-- What the exercise asks --
The reply must repeat the listing below exactly and carry none of its pictures.

-- Provided data --
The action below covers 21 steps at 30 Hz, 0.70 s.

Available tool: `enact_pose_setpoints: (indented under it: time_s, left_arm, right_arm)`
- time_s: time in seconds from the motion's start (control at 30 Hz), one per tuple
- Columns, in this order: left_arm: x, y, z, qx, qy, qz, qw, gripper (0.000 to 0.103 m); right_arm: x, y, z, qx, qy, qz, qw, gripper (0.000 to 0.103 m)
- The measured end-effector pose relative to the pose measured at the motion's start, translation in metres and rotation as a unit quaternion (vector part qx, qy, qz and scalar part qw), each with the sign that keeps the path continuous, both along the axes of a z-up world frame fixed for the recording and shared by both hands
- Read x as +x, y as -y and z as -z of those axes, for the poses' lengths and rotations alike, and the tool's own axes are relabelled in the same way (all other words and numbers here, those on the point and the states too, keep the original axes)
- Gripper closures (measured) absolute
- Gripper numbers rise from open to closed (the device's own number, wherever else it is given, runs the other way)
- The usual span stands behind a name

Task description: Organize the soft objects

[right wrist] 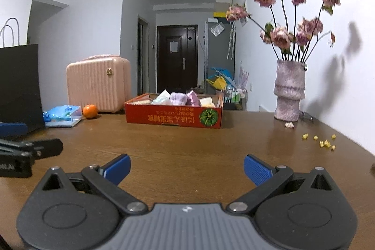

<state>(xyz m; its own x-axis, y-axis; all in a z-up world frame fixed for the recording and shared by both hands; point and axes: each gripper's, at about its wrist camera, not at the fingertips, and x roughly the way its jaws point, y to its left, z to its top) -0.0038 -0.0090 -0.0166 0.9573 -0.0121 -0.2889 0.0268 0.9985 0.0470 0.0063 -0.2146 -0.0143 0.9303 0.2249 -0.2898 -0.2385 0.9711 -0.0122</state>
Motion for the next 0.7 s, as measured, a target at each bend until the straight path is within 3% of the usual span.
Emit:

-- Response to the task --
The action below covers 21 steps at 30 Hz, 0.70 s.

Available tool: `enact_pose_setpoints: (indented under it: time_s, left_arm, right_arm)`
- time_s: time in seconds from the motion's start (control at 30 Hz), one per tuple
- Columns, in this order: left_arm: x, y, z, qx, qy, qz, qw, gripper (0.000 to 0.103 m); right_arm: x, y, z, qx, qy, qz, qw, gripper (0.000 to 0.103 m)
- The measured end-effector pose relative to the pose measured at the motion's start, translation in metres and rotation as a unit quaternion (vector part qx, qy, qz and scalar part qw), each with the sign that keeps the path continuous, both along the axes of a z-up world frame fixed for the recording and shared by both hands
- Read x as +x, y as -y and z as -z of those axes, for the poses' lengths and rotations alike, and the tool's own axes are relabelled in the same way (all other words and numbers here, those on the point and the states too, keep the original axes)
- Gripper closures (measured) absolute
- Gripper numbers rise from open to closed (the device's own number, wherever else it is given, runs the other way)
- The usual span stands behind a name

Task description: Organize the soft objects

[right wrist] 

<state>(xyz m; its own x-axis, y-axis; all in a z-up world frame fixed for the recording and shared by both hands; point and axes: each gripper's, at about its wrist camera, not at the fingertips, and x roughly the way its jaws point, y to its left, z to its top) -0.0038 -0.0090 -0.0166 0.9573 -0.0121 -0.2889 0.0268 0.9985 0.0470 0.0063 -0.2146 -0.0143 0.9303 0.2249 -0.2898 -0.2385 0.9711 -0.0122</state>
Motion for the next 0.7 s, as measured, a target at each bend until the straight path is within 3% of the usual span.
Emit:

This finishes the output for the exercise.